■ **Exercise goal**:
Please give back the listing below word for word and drop any images.

■ **Dataset section**:

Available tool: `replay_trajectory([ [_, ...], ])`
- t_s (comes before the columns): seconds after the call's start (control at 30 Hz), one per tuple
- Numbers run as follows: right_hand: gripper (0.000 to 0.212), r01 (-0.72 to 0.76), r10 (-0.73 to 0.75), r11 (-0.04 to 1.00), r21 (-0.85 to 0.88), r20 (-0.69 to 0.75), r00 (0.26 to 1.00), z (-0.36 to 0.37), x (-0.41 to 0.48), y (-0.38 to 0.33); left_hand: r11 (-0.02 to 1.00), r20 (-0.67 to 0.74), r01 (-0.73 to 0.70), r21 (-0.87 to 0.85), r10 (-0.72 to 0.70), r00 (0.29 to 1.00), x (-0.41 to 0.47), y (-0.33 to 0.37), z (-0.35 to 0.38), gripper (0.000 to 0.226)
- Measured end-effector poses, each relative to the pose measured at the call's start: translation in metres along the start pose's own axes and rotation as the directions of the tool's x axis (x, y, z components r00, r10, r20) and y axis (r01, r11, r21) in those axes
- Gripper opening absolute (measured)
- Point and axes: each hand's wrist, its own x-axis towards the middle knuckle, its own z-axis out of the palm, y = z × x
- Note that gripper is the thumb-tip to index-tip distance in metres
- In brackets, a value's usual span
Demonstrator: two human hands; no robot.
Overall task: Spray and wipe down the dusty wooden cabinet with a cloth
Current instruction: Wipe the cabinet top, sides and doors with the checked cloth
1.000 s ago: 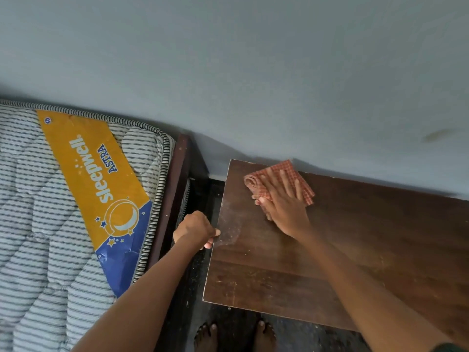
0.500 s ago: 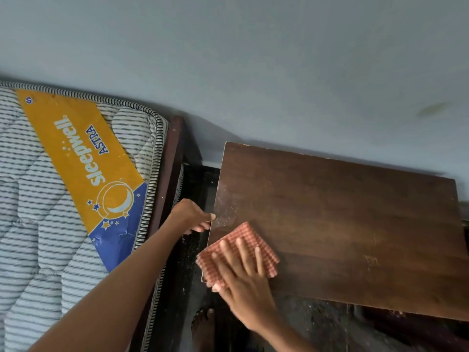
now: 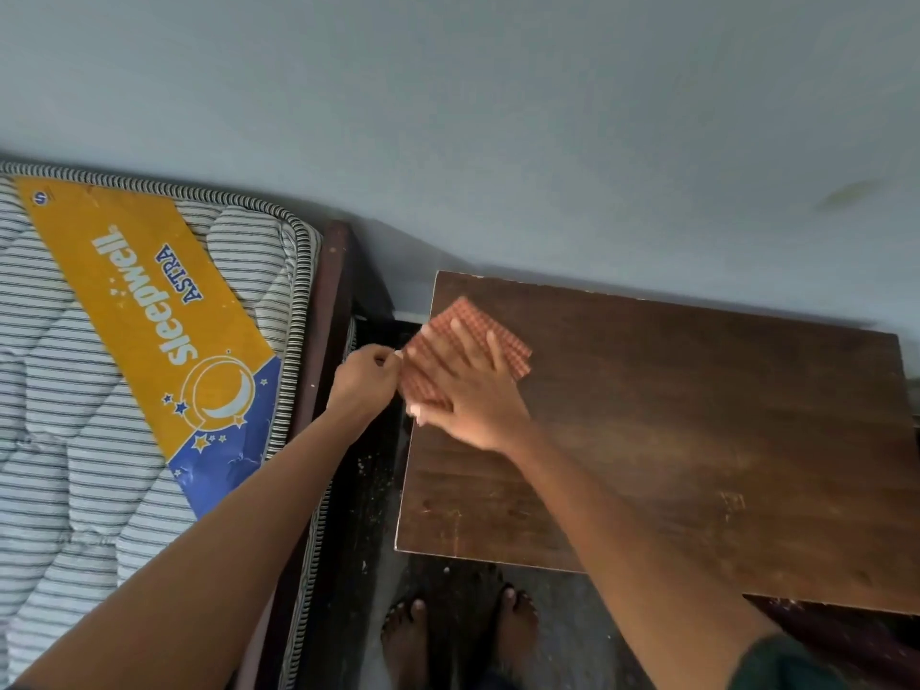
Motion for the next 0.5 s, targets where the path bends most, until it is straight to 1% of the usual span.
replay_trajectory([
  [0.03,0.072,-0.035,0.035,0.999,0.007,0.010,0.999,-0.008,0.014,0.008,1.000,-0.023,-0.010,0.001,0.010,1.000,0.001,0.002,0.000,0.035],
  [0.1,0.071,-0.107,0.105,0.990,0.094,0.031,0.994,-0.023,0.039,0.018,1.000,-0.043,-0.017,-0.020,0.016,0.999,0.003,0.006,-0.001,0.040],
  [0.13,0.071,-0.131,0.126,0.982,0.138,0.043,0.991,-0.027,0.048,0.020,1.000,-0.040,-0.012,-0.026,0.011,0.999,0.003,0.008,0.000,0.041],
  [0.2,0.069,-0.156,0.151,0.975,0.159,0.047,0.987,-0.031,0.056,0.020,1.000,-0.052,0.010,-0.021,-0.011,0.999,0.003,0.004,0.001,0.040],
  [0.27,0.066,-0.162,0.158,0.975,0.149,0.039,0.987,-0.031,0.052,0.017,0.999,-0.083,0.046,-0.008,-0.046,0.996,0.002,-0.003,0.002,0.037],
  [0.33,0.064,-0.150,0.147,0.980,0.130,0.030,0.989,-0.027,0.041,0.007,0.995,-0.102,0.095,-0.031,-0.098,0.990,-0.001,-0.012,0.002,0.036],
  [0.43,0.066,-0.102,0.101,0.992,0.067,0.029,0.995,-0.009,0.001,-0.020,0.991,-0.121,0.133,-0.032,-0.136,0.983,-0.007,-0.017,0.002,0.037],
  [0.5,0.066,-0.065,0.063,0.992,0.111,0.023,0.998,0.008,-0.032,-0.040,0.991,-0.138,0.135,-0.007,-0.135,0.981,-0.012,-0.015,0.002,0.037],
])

■ **Result**:
Available tool: `replay_trajectory([ [_, ...], ])`
- t_s (comes before the columns): seconds after the call's start (control at 30 Hz), one per tuple
- Numbers run as follows: right_hand: gripper (0.000 to 0.212), r01 (-0.72 to 0.76), r10 (-0.73 to 0.75), r11 (-0.04 to 1.00), r21 (-0.85 to 0.88), r20 (-0.69 to 0.75), r00 (0.26 to 1.00), z (-0.36 to 0.37), x (-0.41 to 0.48), y (-0.38 to 0.33); left_hand: r11 (-0.02 to 1.00), r20 (-0.67 to 0.74), r01 (-0.73 to 0.70), r21 (-0.87 to 0.85), r10 (-0.72 to 0.70), r00 (0.29 to 1.00), x (-0.41 to 0.47), y (-0.33 to 0.37), z (-0.35 to 0.38), gripper (0.000 to 0.226)
- Measured end-effector poses, each relative to the pose measured at the call's start: translation in metres along the start pose's own axes and rotation as the directions of the tool's x axis (x, y, z components r00, r10, r20) and y axis (r01, r11, r21) in those axes
- Gripper opening absolute (measured)
- Point and axes: each hand's wrist, its own x-axis towards the middle knuckle, its own z-axis out of the palm, y = z × x
- Note that gripper is the thumb-tip to index-tip distance in metres
- In brackets, a value's usual span
Demonstrator: two human hands; no robot.
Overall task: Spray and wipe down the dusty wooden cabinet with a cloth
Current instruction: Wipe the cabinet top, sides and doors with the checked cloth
1.000 s ago: 
0.500 s ago: 
now: 
Motion for the next 0.5 s, targets where the path bends most, until it is straight to 1% of the usual span.
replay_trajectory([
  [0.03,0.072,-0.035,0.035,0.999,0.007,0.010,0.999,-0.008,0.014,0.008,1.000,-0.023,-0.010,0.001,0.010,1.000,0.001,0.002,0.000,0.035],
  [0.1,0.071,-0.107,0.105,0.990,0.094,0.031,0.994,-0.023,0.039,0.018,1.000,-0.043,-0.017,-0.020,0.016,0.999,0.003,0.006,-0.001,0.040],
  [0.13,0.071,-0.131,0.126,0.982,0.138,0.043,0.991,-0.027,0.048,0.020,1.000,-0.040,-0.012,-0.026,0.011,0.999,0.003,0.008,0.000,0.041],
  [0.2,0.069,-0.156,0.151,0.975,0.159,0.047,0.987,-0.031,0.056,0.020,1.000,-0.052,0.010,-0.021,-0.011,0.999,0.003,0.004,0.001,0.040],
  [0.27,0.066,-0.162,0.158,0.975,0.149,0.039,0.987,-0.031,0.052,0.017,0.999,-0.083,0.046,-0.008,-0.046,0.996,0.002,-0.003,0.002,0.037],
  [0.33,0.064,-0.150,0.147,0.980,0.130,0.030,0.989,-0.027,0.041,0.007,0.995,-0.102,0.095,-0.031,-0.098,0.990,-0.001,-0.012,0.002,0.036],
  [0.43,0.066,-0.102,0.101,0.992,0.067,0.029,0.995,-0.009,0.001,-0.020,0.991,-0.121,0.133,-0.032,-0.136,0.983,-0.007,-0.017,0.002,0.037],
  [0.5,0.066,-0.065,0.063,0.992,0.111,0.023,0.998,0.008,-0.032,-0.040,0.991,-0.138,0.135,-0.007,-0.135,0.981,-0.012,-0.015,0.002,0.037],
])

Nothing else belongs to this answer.